What the task requires
Show every line in the material below in which the string "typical" appears.
+===+
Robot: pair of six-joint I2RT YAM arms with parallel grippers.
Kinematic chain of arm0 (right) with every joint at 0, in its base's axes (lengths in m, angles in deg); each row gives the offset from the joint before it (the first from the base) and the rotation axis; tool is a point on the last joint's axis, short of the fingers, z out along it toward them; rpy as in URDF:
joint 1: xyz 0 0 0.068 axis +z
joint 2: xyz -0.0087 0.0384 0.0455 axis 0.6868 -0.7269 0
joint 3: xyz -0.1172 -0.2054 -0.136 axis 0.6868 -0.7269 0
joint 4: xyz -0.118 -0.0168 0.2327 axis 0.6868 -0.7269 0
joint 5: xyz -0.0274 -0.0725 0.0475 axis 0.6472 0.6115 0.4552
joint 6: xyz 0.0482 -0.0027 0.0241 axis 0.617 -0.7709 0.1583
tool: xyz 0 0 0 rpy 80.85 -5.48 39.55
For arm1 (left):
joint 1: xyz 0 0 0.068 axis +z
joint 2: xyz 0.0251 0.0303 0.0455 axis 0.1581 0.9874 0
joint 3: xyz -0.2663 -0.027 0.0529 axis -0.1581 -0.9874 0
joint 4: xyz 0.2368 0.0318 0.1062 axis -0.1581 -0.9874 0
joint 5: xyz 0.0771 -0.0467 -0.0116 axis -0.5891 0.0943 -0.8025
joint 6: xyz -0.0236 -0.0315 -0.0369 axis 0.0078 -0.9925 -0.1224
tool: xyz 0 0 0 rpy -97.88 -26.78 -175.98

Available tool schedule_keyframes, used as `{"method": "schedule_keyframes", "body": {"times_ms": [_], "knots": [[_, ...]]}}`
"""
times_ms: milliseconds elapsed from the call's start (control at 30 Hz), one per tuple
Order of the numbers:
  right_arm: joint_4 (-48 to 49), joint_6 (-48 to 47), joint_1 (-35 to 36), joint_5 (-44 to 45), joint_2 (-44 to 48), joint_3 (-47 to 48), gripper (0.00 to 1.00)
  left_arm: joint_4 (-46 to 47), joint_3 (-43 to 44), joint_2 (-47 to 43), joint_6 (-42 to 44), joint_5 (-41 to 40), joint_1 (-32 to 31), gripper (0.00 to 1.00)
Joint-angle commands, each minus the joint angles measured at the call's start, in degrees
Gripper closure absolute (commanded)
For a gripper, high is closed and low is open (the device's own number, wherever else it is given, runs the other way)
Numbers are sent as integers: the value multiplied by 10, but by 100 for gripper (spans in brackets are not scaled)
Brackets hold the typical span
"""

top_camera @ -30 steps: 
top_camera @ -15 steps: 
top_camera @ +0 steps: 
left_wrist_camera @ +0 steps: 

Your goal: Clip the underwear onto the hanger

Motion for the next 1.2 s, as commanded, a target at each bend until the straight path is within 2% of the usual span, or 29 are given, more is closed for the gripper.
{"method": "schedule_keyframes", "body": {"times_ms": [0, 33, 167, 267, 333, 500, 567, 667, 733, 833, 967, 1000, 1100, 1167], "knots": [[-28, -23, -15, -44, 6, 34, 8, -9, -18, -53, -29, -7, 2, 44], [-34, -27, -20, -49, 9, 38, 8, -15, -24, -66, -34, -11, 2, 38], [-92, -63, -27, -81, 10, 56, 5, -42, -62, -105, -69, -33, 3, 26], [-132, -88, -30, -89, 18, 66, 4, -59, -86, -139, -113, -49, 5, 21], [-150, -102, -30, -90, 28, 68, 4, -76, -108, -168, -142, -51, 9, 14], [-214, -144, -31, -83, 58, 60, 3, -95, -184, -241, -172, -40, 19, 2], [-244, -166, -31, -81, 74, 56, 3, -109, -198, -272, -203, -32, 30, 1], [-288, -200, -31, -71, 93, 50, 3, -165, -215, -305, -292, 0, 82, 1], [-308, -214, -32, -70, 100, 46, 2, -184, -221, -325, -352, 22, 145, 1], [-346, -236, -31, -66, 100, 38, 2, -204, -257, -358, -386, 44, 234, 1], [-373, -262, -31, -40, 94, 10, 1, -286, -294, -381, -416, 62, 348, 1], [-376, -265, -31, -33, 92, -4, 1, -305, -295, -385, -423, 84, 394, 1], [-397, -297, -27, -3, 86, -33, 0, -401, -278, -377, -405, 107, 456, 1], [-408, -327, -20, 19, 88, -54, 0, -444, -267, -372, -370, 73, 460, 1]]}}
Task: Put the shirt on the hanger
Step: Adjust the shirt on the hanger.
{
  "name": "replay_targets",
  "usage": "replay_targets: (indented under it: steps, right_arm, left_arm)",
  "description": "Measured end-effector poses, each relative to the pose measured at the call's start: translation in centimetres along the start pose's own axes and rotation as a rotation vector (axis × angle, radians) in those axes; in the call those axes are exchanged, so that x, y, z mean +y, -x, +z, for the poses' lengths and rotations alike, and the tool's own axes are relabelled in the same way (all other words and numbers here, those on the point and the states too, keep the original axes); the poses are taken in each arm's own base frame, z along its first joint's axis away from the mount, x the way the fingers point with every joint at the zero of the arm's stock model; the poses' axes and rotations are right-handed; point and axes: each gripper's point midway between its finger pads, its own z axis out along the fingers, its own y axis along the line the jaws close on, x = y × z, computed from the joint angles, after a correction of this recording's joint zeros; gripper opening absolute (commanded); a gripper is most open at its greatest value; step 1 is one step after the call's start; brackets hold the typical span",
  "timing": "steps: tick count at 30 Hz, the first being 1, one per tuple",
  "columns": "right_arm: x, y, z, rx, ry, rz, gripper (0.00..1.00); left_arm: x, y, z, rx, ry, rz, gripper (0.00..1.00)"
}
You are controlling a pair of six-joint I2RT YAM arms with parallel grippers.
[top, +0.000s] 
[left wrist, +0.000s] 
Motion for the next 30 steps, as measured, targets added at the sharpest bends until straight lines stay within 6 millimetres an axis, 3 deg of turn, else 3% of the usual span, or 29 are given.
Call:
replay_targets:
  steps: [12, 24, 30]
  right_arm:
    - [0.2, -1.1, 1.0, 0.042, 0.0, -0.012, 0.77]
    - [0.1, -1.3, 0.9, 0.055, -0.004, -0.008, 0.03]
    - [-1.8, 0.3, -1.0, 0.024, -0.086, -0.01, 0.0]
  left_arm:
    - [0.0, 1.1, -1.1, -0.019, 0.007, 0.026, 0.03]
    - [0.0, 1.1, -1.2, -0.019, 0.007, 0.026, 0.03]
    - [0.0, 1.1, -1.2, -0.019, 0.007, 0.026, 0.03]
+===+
Exercise response
Brackets hold the typical span
  "description": "Measured end-effector poses, each relative to the pose measured at the call's start: translation in centimetres along the start pose's own axes and rotation as a rotation vector (axis × angle, radians) in those axes; in the call those axes are exchanged, so that x, y, z mean +y, -x, +z, for the poses' lengths and rotations alike, and the tool's own axes are relabelled in the same way (all other words and numbers here, those on the point and the states too, keep the original axes); the poses are taken in each arm's own base frame, z along its first joint's axis away from the mount, x the way the fingers point with every joint at the zero of the arm's stock model; the poses' axes and rotations are right-handed; point and axes: each gripper's point midway between its finger pads, its own z axis out along the fingers, its own y axis along the line the jaws close on, x = y × z, computed from the joint angles, after a correction of this recording's joint zeros; gripper opening absolute (commanded); a gripper is most open at its greatest value; step 1 is one step after the call's start; brackets hold the typical span",

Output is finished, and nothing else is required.